Exercise directions: Restate the listing below line for line and word for word, without the pictures.

Dataset extract:
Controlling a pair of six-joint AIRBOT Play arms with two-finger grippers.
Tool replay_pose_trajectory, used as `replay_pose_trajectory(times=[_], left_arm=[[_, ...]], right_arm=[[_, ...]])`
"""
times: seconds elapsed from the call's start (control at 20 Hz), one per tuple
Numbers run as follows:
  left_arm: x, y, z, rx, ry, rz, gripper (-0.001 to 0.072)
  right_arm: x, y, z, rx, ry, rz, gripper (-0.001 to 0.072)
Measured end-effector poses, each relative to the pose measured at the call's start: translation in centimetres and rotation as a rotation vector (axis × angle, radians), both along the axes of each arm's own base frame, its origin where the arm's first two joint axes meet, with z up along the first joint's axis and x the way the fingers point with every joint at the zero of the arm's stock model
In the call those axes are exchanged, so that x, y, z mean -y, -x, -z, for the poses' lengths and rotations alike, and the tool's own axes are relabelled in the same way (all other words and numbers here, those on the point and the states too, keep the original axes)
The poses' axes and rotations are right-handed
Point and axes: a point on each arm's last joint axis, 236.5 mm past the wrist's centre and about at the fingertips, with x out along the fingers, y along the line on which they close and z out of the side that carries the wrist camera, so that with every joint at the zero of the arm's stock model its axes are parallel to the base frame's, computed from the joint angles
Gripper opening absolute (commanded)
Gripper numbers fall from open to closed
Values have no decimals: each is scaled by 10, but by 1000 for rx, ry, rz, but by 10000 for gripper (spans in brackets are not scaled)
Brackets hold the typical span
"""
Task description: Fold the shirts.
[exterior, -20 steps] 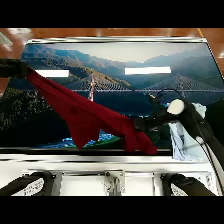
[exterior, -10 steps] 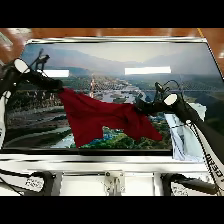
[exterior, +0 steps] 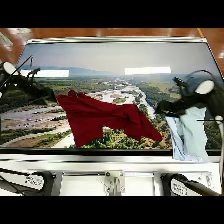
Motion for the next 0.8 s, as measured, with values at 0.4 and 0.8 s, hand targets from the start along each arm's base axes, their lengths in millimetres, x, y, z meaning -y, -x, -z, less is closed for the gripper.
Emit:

Expected output:
Controlling a pair of six-joint AIRBOT Play arms with two-finger grippers.
Tool replay_pose_trajectory, used as `replay_pose_trajectory(times=[_], left_arm=[[_, ...]], right_arm=[[_, ...]])`
"""
times: seconds elapsed from the call's start (control at 20 Hz), one per tuple
Numbers run as follows:
  left_arm: x, y, z, rx, ry, rz, gripper (-0.001 to 0.072)
  right_arm: x, y, z, rx, ry, rz, gripper (-0.001 to 0.072)
Measured end-effector poses, each relative to the pose measured at the call's start: translation in centimetres and rotation as a rotation vector (axis × angle, radians), both along the axes of each arm's own base frame, its origin where the arm's first two joint axes meet, with z up along the first joint's axis and x the way the fingers point with every joint at the zero of the arm's stock model
In the call those axes are exchanged, so that x, y, z mean -y, -x, -z, for the poses' lengths and rotations alike, and the tool's own axes are relabelled in the same way (all other words and numbers here, those on the point and the states too, keep the original axes)
The poses' axes and rotations are right-handed
Point and axes: a point on each arm's last joint axis, 236.5 mm past the wrist's centre and about at the fingertips, with x out along the fingers, y along the line on which they close and z out of the side that carries the wrist camera, so that with every joint at the zero of the arm's stock model its axes are parallel to the base frame's, computed from the joint angles
Gripper opening absolute (commanded)
Gripper numbers fall from open to closed
Values have no decimals: each is scaled by 10, but by 1000 for rx, ry, rz, but by 10000 for gripper (spans in brackets are not scaled)
Brackets hold the typical span
"""
Task description: Fold the shirts.
[exterior, -20 steps] 
[exterior, -10 steps] 
[exterior, +0 steps] 
Motion for the next 0.8 s, as measured, with values at 0.4 and 0.8 s, hand targets from the start along each arm's base axes, their lengths in millimetres, x, y, z meaning -y, -x, -z, less is closed for the gripper.
Emit:

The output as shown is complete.